→ **TASK DIRECTIONS**:
Look at each line of the records and count those with "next" in them. Please answer with the count alone.

[Dataset records]
***

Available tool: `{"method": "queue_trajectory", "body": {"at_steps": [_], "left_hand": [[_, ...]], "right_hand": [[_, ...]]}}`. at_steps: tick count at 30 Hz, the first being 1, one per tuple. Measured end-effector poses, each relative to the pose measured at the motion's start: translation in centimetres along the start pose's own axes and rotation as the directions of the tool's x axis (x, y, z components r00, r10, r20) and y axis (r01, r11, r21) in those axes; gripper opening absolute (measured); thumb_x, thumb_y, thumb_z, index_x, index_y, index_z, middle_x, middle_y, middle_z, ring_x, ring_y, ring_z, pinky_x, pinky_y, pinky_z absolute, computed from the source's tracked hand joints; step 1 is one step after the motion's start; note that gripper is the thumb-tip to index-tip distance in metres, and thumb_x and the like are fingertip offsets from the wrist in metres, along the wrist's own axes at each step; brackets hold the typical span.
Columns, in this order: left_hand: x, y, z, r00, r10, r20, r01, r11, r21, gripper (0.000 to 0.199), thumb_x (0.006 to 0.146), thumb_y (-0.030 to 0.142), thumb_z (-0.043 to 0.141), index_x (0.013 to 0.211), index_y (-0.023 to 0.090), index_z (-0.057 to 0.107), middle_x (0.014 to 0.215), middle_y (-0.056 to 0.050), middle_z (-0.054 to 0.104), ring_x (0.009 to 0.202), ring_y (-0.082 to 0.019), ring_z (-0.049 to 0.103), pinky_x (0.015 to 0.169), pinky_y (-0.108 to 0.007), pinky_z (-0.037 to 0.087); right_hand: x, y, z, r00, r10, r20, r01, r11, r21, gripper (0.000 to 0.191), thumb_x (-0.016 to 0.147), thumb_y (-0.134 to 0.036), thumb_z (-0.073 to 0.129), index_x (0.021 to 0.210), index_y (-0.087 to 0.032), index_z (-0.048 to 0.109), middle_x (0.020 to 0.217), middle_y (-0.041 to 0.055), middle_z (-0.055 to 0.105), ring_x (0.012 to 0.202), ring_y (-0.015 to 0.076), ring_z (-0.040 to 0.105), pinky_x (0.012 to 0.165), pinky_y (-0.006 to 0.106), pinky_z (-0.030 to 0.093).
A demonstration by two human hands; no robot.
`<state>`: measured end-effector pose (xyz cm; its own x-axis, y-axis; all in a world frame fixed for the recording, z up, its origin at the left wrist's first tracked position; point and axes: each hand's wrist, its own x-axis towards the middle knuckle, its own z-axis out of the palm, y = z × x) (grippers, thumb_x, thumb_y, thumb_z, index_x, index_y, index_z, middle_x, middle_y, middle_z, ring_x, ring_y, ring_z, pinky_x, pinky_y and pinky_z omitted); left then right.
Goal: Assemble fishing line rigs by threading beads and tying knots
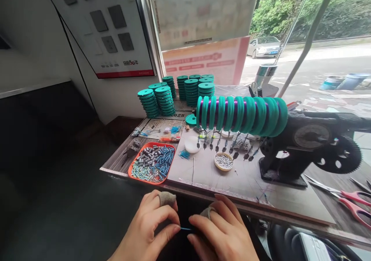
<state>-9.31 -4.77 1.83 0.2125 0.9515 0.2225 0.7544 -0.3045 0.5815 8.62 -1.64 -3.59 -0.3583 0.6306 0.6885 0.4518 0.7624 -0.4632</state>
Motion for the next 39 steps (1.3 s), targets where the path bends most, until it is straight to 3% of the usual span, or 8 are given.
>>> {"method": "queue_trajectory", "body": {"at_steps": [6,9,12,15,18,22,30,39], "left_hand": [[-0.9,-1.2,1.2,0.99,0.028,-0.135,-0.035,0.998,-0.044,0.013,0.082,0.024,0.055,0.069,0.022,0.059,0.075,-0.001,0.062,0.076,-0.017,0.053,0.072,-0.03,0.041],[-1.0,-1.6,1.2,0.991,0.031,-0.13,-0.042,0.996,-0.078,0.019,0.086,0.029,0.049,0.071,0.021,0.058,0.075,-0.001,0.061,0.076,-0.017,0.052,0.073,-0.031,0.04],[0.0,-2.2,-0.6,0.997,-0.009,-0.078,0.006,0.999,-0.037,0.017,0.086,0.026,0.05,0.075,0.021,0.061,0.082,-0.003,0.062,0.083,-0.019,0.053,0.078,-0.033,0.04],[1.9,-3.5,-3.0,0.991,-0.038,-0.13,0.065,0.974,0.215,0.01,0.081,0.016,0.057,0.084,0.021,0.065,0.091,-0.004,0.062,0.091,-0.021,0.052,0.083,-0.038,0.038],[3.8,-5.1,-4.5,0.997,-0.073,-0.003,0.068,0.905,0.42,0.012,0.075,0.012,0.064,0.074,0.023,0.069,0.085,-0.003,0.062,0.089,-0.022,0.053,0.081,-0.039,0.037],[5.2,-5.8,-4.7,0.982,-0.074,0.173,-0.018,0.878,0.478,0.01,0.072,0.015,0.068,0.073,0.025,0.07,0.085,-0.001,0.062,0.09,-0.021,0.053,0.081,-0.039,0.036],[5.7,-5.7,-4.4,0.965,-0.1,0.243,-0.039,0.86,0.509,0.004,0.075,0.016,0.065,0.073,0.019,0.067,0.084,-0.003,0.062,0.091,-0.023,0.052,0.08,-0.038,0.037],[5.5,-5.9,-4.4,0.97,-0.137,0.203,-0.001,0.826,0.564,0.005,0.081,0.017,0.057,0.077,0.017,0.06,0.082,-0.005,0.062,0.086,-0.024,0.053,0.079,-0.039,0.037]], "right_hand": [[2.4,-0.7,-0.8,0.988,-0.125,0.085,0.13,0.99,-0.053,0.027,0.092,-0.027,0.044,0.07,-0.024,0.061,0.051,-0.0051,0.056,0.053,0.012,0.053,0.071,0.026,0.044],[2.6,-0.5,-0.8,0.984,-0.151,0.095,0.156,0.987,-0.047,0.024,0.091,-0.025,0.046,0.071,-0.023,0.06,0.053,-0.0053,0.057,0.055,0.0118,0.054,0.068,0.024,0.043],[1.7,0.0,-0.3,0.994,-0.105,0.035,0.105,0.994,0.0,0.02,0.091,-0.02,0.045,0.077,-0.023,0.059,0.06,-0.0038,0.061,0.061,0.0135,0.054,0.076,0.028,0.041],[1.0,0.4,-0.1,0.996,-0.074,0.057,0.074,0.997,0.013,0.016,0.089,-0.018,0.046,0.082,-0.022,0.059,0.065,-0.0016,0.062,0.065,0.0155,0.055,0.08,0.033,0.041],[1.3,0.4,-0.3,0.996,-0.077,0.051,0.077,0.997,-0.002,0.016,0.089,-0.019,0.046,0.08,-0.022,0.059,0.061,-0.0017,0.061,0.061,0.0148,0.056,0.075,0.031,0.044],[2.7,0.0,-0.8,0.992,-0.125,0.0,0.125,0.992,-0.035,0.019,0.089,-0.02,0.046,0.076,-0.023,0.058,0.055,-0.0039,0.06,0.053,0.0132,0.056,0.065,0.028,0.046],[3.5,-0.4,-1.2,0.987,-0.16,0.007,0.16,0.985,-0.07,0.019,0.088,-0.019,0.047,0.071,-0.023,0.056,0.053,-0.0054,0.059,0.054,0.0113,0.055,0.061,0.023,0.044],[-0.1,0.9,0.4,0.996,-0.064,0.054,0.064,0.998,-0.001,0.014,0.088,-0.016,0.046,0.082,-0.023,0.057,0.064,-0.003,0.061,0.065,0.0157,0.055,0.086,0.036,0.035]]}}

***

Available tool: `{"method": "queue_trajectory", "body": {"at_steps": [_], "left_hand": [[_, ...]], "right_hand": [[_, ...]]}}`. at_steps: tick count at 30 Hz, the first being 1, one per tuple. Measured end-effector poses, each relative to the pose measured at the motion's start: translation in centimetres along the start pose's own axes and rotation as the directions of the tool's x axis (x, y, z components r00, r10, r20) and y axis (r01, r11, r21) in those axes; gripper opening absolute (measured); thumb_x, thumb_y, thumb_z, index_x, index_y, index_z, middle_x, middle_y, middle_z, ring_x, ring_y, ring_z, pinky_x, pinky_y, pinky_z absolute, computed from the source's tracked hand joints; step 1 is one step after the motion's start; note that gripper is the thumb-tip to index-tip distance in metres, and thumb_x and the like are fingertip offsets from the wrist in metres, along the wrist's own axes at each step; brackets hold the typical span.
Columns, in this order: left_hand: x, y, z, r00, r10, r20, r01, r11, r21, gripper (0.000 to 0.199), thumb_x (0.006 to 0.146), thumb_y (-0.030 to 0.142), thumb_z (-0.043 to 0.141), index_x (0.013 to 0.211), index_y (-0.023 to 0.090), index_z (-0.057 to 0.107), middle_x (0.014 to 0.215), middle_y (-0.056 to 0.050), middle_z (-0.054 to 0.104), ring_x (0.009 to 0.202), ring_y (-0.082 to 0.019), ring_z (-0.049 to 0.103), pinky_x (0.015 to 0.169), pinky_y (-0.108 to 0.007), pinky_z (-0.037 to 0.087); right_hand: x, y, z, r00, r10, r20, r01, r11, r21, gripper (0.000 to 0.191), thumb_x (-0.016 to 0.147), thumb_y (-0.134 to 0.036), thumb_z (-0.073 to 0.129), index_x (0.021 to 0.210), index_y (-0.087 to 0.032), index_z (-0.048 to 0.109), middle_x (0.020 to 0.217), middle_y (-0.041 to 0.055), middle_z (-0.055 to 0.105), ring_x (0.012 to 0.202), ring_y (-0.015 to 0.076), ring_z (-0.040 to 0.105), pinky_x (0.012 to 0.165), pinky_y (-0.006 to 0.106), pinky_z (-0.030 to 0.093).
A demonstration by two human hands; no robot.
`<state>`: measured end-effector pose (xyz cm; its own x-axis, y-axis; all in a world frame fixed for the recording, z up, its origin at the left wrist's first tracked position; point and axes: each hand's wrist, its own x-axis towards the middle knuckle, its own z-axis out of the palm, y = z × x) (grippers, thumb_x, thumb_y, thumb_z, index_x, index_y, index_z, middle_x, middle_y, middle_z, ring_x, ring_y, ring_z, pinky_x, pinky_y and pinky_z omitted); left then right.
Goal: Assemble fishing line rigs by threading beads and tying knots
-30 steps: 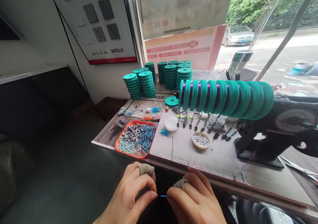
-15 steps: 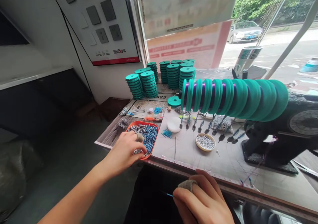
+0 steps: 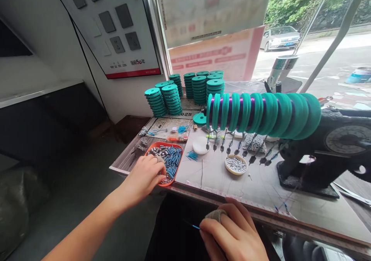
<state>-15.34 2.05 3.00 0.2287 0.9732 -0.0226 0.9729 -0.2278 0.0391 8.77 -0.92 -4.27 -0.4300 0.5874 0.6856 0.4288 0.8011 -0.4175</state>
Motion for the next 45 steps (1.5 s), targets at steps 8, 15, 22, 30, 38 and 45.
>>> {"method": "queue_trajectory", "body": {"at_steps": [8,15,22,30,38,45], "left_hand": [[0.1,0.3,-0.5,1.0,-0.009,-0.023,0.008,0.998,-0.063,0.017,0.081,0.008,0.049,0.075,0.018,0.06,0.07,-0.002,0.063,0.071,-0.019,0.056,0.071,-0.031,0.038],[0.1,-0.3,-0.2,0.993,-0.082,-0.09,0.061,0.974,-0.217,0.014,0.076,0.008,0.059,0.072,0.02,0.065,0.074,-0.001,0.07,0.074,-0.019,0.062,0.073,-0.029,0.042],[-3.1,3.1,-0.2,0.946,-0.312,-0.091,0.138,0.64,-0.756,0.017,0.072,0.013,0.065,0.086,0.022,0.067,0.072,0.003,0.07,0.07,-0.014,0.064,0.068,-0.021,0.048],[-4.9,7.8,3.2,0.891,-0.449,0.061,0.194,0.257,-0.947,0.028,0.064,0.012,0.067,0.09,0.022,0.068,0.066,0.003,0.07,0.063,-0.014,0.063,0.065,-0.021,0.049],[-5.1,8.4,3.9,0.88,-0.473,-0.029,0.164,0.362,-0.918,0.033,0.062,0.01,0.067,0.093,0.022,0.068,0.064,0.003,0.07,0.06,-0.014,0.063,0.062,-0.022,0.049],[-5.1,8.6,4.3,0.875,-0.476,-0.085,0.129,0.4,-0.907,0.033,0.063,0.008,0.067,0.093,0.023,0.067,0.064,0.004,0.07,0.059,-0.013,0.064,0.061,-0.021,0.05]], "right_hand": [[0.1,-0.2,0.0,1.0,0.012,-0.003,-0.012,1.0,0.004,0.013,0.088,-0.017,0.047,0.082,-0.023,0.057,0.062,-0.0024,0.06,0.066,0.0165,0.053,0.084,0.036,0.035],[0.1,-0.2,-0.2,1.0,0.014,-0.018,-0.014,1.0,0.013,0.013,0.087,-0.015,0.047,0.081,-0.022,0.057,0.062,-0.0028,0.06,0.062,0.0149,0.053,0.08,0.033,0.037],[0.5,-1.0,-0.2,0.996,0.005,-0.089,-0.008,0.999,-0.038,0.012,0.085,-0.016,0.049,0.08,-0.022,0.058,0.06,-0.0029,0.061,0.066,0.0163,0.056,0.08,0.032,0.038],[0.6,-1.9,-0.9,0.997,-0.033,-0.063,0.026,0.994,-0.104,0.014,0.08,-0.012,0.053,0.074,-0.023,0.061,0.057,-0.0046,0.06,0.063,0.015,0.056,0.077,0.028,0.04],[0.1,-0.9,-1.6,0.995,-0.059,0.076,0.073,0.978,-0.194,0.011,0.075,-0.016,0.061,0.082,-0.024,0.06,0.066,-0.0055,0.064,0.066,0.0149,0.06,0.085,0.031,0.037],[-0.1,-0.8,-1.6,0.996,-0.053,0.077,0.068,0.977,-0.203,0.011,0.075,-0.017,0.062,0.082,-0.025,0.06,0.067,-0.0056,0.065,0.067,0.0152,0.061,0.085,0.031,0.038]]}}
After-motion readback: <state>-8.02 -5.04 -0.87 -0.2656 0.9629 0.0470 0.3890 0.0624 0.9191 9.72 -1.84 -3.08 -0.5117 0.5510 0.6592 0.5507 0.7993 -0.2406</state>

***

→ **RESULT OF THE TASK**:
2